::: Input data

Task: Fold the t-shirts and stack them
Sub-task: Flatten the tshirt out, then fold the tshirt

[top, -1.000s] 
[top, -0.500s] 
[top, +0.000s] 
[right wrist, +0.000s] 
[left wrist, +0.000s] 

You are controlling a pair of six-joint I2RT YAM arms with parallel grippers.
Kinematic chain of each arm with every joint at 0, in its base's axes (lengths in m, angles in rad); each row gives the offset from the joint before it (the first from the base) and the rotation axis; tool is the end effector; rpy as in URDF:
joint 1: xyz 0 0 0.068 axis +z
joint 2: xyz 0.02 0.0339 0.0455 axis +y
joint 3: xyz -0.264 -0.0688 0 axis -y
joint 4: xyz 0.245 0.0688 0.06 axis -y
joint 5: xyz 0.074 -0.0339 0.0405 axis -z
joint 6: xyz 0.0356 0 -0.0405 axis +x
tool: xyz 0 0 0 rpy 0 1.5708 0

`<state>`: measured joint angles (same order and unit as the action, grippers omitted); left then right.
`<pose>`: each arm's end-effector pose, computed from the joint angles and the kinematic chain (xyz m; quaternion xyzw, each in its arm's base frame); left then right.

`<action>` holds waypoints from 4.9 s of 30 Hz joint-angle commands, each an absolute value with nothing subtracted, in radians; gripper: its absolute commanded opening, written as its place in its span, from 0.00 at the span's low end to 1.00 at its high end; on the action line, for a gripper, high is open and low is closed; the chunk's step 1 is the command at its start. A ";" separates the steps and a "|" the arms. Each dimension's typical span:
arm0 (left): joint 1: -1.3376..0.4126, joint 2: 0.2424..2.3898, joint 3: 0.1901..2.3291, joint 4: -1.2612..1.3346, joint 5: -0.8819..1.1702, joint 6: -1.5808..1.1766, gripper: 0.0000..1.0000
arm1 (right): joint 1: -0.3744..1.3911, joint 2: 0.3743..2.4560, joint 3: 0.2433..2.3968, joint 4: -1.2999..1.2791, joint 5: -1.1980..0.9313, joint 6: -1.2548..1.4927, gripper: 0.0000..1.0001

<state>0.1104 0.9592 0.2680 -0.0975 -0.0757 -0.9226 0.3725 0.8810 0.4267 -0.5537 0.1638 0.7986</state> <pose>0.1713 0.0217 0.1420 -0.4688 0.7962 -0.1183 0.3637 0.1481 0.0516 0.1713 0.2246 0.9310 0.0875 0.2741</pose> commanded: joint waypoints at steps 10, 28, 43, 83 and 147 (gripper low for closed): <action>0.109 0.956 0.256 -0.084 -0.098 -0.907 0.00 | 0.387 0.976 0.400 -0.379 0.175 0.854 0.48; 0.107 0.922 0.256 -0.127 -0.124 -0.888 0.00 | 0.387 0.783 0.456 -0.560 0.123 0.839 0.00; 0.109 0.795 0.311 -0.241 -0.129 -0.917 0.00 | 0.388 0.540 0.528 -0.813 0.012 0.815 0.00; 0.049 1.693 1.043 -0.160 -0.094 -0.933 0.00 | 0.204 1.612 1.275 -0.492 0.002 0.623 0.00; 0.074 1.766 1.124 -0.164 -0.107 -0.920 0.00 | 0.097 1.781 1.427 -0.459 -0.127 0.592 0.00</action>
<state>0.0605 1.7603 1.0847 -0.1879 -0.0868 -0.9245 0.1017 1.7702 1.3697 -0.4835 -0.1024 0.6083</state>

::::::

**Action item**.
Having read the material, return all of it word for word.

**Task output**.
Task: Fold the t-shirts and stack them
Sub-task: Flatten the tshirt out, then fold the tshirt

[top, -1.000s] 
[top, -0.500s] 
[top, +0.000s] 
[right wrist, +0.000s] 
[left wrist, +0.000s] 

You are controlling a pair of six-joint I2RT YAM arms with parallel grippers.
Kinematic chain of each arm with every joint at 0, in its base's axes (lengths in m, angles in rad); each row gives the offset from the joint before it (the first from the base) and the rotation axis; tool is the end effector; rpy as in URDF:
joint 1: xyz 0 0 0.068 axis +z
joint 2: xyz 0.02 0.0339 0.0455 axis +y
joint 3: xyz -0.264 -0.0688 0 axis -y
joint 4: xyz 0.245 0.0688 0.06 axis -y
joint 5: xyz 0.074 -0.0339 0.0405 axis -z
joint 6: xyz 0.0356 0 -0.0405 axis +x
tool: xyz 0 0 0 rpy 0 1.5708 0

`<state>`: measured joint angles (same order and unit as the action, grippers omitted); left then right.
`<pose>`: each arm's end-effector pose, computed from the joint angles and the kinematic chain (xyz m; quaternion xyzw, each in its arm's base frame); left then right.

`<action>` holds waypoints from 4.9 s of 30 Hz joint-angle commands, each an absolute value with nothing subtracted, in radians; gripper: its absolute commanded opening, written as its place in its span, from 0.00 at the span's low end to 1.00 at its high end; on the action line, for a gripper, high is open and low is closed; the chunk's step 1 is the command at its start. A ";" separates the steps and a "|" the arms. Each dimension's typical span:
arm0 (left): joint 1: -1.3376..0.4126, joint 2: 0.2424..2.3898, joint 3: 0.1901..2.3291, joint 4: -1.2612..1.3346, joint 5: -0.8819..1.1702, joint 6: -1.5808..1.1766, gripper: 0.0000..1.0000
arm1 (right): joint 1: -0.3744..1.3911, joint 2: 0.3743..2.4560, joint 3: 0.2433..2.3968, joint 4: -1.2999..1.2791, joint 5: -1.1980..0.9313, joint 6: -1.2548..1.4927, gripper: 0.0000..1.0001

<state>0.1104 0.9592 0.2680 -0.0975 -0.0757 -0.9226 0.3725 0.8810 0.4267 -0.5537 0.1638 0.7986</state> <pose>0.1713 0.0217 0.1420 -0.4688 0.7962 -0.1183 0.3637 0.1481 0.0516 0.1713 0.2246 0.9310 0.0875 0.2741</pose> commanded: joint waypoints at steps 10, 28, 43, 83 and 147 (gripper low for closed): <action>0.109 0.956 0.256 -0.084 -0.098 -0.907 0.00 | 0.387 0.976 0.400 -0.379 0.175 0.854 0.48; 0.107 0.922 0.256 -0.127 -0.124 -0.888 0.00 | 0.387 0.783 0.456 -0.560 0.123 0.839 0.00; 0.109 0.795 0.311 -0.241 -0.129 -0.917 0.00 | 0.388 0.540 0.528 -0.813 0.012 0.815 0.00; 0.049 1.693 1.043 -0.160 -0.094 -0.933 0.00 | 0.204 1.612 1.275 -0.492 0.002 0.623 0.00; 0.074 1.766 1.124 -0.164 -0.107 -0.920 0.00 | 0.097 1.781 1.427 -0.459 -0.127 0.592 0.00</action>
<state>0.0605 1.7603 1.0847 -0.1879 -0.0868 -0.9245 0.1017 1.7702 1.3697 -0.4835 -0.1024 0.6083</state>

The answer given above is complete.